Co-director
Distinguished University Chair in Behavioral and Brain Sciences
UT Regents’ Research Scholar
“Our society today has a higher proportion of older adults than ever before. In order to remain vibrant and productive, it is critical that our citizens maintain cognitive health well into older age. The goal of my research is to use sophisticated brain-imaging technologies and other techniques to advance our understanding of the aging brain and Alzheimer’s disease and help aid the development of interventions to prevent or delay the cognitive frailty that too often comes with age.”
Biography
Dr. Park has spent her career studying how the mind ages, making seminal contributions to our understanding of how the operating speed and capacity of the human brain changes as we get older, how cultural experiences can shape brain activity, and how the aging brain might protect itself from structural degradation to maintain cognitive performance.
She currently directs the Dallas Lifespan Brain Study, which aims to identify a "neural signature" in middle-aged adults that will help predict who will and will not age well, as well as who might be at risk of Alzheimer's disease long before symptoms appear. She also leads the Synapse Project, which is systematically testing whether an engaged lifestyle can slow down the process of cognitive aging by facilitating the development of supportive neural scaffolds.
Dr. Park has been continuously funded by the National Institute on Aging (NIA) for more than 25 years, and in 2006, was honored with a prestigious MERIT award. She is a fellow of the American Association for the Advancement of Science and the Association for Psychological Science and a recipient of the American Psychological Association's award for Distinguished Contributions to the Psychology of Aging. She recently served on an international panel spearheaded by the NIA and the Alzheimer’s Association that issued new criteria for diagnosing Alzheimer's disease and a new research agenda for studying the earliest stages of the disease, and she currently chairs the external scientific advisory board for the Max Planck Institute for Human Development in Berlin.
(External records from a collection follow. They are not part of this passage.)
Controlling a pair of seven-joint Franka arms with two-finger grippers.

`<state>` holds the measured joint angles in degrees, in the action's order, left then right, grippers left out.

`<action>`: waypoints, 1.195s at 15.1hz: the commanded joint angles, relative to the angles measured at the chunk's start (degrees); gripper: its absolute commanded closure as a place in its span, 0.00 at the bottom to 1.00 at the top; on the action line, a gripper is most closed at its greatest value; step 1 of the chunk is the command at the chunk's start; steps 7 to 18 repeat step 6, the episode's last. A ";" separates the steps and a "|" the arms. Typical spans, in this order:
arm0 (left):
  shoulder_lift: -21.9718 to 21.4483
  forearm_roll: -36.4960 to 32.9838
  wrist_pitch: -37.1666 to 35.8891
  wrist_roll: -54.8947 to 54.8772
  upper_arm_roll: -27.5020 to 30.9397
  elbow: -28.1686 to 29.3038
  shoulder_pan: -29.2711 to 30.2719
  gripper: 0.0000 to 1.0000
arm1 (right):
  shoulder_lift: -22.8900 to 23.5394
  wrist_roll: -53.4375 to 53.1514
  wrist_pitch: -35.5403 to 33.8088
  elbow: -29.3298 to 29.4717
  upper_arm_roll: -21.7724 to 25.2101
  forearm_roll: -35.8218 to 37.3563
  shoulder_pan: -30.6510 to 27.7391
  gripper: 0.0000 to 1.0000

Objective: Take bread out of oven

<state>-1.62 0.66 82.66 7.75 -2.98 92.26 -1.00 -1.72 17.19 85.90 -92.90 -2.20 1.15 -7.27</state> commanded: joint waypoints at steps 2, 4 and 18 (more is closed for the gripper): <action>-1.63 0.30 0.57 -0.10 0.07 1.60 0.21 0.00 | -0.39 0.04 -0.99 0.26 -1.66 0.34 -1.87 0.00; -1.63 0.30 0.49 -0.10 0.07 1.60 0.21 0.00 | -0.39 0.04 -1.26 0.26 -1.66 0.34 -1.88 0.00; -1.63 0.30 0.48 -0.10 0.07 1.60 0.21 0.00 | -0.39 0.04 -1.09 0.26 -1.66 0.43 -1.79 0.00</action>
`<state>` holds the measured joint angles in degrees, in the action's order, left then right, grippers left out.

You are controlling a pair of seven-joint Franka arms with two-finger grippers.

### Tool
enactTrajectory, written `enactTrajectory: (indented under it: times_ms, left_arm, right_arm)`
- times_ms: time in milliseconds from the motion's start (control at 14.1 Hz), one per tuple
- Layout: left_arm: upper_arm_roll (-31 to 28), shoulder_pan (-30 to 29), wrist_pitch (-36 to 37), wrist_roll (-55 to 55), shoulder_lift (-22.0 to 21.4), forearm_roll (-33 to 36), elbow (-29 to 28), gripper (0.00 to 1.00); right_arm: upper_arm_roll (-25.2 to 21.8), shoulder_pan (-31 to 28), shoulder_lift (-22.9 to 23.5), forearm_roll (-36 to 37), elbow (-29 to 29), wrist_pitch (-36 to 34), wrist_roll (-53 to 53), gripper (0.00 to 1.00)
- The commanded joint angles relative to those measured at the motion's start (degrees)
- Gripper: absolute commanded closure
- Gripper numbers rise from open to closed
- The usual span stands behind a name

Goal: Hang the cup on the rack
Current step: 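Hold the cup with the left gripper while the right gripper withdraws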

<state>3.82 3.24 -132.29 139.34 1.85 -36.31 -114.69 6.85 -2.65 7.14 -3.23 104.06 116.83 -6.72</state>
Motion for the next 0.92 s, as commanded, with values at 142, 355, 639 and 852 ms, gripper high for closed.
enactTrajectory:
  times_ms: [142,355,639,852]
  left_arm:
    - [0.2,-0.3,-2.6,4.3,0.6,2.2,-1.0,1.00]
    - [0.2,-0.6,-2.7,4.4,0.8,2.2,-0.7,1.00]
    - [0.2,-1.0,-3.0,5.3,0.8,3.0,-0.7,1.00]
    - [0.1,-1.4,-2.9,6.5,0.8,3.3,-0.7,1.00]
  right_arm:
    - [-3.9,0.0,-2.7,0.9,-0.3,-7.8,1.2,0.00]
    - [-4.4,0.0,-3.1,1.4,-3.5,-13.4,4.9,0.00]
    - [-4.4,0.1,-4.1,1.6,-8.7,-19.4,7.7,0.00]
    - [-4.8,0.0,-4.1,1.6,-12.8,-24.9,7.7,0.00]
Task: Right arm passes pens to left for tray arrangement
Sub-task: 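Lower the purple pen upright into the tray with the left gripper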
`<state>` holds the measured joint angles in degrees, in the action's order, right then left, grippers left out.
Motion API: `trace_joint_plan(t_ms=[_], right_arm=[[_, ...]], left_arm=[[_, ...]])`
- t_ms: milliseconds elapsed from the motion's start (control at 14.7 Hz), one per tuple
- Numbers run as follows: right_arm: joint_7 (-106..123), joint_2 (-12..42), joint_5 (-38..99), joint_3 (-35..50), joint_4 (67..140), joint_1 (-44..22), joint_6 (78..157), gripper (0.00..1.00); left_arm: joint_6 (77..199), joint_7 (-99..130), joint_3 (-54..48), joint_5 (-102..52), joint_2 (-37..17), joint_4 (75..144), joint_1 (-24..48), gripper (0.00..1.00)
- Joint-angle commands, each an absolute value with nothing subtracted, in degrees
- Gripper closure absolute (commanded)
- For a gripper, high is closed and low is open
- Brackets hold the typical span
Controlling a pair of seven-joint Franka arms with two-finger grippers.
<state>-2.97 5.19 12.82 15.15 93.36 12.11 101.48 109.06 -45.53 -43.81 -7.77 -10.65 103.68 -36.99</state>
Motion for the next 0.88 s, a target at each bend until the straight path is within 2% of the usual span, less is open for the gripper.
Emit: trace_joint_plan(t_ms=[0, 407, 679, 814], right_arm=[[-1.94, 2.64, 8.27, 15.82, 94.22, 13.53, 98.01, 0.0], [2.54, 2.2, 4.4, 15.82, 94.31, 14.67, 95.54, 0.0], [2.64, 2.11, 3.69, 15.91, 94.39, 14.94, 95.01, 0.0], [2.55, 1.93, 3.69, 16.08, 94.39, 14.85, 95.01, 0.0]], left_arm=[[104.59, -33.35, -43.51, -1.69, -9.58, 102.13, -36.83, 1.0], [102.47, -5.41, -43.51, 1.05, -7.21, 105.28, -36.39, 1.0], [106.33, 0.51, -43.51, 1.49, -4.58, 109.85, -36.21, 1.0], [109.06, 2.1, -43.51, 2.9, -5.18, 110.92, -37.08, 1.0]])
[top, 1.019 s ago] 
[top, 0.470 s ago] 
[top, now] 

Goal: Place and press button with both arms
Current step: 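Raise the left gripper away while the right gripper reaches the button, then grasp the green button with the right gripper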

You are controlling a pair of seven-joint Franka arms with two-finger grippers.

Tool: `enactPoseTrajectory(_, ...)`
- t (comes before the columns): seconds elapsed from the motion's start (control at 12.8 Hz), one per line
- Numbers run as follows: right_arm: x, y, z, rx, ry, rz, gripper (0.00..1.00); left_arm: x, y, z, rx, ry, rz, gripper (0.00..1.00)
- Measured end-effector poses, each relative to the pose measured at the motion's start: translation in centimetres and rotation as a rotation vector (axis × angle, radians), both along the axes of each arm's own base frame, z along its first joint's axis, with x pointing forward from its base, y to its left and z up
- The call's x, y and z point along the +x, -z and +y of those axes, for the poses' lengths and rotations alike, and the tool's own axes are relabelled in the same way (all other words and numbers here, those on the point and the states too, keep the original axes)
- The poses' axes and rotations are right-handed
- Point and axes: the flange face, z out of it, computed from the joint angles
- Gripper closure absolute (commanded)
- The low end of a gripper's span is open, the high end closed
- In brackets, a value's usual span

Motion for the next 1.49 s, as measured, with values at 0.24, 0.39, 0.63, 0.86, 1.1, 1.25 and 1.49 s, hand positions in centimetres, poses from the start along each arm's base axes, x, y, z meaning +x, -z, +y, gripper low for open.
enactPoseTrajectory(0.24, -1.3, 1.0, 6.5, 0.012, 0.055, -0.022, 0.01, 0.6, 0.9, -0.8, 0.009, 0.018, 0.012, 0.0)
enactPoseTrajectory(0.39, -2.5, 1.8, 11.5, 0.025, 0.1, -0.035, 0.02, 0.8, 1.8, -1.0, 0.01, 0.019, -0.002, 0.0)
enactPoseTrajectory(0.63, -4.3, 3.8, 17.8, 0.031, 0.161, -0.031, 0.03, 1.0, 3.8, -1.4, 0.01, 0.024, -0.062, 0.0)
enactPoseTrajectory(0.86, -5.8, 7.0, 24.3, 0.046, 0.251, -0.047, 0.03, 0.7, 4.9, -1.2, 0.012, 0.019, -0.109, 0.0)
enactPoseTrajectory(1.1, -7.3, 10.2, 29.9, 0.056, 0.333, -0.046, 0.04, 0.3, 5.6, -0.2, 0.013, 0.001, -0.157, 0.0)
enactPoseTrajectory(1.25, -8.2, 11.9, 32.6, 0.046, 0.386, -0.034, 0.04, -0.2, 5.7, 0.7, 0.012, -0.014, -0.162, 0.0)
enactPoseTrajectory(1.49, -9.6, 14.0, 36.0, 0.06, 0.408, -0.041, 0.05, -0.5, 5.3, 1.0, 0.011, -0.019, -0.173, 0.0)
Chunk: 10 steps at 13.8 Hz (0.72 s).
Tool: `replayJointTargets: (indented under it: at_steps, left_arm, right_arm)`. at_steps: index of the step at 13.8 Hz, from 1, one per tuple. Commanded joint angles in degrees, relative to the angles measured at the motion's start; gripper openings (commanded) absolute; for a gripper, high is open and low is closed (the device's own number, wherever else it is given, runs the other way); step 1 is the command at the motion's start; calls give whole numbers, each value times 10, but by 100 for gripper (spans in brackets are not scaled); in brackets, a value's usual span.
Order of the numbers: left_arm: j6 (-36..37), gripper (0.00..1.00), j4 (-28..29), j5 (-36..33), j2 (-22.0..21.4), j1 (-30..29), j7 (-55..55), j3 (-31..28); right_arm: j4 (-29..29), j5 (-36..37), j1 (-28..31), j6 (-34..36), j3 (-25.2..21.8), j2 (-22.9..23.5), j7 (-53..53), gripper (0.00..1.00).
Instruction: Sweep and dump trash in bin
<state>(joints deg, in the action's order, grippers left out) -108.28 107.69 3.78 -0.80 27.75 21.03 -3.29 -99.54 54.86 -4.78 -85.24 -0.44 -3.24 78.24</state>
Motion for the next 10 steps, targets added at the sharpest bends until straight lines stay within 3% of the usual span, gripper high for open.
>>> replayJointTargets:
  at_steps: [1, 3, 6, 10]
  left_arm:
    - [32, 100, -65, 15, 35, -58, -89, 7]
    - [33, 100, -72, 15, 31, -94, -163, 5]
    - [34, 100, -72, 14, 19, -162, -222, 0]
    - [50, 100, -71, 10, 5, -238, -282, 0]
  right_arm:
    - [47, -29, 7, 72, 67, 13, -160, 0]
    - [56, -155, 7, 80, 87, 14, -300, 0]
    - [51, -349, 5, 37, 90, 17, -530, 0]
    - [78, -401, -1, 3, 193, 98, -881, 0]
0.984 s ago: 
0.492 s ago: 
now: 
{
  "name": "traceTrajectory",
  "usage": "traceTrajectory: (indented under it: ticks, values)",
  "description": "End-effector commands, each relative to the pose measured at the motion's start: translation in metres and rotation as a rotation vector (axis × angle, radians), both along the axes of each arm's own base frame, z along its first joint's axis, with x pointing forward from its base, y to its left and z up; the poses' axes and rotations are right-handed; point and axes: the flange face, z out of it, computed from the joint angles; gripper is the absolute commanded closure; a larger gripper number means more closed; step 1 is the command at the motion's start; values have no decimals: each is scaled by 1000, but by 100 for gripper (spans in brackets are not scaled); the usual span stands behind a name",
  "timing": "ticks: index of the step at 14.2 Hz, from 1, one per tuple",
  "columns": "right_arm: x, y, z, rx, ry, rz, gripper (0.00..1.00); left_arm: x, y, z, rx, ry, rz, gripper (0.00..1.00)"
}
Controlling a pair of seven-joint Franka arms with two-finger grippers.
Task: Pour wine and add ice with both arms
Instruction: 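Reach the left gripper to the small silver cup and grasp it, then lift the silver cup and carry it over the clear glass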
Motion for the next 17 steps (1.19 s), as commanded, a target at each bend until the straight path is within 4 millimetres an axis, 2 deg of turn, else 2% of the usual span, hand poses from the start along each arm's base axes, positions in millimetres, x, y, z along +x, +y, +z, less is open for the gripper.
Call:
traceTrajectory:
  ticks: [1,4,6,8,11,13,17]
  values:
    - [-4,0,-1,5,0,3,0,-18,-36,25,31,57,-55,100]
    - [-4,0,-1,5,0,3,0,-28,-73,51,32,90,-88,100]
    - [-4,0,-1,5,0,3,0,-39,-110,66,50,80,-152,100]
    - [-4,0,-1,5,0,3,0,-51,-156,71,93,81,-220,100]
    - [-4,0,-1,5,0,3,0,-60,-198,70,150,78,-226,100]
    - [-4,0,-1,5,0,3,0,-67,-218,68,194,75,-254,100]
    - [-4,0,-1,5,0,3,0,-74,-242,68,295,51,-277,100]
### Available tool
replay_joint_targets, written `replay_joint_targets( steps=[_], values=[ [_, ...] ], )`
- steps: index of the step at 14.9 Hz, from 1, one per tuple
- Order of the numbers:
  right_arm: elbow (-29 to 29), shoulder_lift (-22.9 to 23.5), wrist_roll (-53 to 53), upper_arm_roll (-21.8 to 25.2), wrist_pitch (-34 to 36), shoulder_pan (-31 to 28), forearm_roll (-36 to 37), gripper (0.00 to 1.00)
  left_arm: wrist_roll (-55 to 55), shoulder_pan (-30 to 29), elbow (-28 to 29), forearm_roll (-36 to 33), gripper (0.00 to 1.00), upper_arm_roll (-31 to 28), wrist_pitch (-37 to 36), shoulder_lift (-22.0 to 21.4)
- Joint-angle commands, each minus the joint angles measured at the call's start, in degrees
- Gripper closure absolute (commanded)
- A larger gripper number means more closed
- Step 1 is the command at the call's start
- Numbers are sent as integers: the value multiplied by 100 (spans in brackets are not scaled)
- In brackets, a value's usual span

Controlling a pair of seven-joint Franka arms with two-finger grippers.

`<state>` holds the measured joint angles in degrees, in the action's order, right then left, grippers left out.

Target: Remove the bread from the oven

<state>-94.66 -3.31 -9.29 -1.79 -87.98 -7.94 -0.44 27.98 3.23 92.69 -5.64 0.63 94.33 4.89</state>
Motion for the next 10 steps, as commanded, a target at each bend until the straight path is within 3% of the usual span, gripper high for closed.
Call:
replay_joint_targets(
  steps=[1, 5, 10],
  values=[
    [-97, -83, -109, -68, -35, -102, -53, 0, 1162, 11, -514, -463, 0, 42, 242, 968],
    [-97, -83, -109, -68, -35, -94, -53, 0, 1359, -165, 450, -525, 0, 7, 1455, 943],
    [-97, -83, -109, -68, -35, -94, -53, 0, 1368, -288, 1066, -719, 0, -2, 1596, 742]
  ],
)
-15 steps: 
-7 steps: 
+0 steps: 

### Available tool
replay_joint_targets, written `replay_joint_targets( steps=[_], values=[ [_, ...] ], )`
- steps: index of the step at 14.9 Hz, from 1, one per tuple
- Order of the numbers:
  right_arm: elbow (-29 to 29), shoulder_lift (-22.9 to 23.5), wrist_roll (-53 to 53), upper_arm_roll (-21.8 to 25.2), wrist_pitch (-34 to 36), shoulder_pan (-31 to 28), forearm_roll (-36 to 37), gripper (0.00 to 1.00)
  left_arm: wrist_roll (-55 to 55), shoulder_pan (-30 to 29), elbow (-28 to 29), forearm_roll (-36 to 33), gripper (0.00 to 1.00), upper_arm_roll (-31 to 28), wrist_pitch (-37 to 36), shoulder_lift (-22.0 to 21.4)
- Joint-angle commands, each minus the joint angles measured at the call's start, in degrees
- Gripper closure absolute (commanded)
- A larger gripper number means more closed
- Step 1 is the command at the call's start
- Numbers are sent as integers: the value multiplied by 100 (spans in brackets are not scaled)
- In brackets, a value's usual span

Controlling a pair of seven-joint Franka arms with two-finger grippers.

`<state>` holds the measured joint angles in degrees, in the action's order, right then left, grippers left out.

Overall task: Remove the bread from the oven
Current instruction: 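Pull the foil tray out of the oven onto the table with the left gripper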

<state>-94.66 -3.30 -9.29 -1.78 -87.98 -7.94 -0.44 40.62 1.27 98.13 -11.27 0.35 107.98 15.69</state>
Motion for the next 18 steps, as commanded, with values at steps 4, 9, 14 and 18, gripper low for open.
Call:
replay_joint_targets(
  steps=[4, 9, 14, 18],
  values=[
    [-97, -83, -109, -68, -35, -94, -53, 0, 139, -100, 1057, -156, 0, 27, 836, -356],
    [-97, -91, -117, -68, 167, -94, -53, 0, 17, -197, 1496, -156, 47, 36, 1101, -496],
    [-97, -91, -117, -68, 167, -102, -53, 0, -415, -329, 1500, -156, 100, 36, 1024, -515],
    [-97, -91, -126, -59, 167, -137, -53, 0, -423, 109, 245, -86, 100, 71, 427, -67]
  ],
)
She earned her bachelor's degree from Albion College in Michigan and her PhD in experimental psychology from the State University of New York at Albany. She moved to UT Dallas in 2008 after professorships at the University of Georgia, University of Michigan, and University of Illinois.
Selected Publications
Huang, C.M., Polk, T.A., Goh, J.O., Park, D.C. (2012). Both left and right posterior parietal activations contribute to compensatory processes in normal aging. Neuropsychologia, 50, 55-66.
Park, J., Carp, J., Kennedy, K.M., Rodrigue, K.M., Bischof, G.N., Huang, C.M., Rieck, J.R., Polk, T.A., Park, D.C. (2012). Neural broadening or neural attenuation? Investigating age-related dedifferentiation in the face network in a large lifespan sample. Journal of Neuroscience, 32, 2154-2158.
Park, J., Hebrank, A., Polk, T.A., Park, D.C. (2012). Neural dissociation of number from letter recognition and its relationship to parietal numerical processing. Journal of Cognitive Neuroscience, 24, 39-50.
Park, J., Park, D.C., Polk, T.A. (2012). Investigating unique environmental contributions to the neural representation of written words: a monozygotic twin study. PLoS One, 7, e31512.
Rodrigue, K.M., Kennedy, K.M., Devous, M.D., Rieck, J.R., Hebrank, A.C., Diaz-Arrastia, R., Mathews, D., Park, D.C. (2012). β-Amyloid burden in healthy aging: Regional distribution and cognitive consequences. Neurology, 78, 387-395.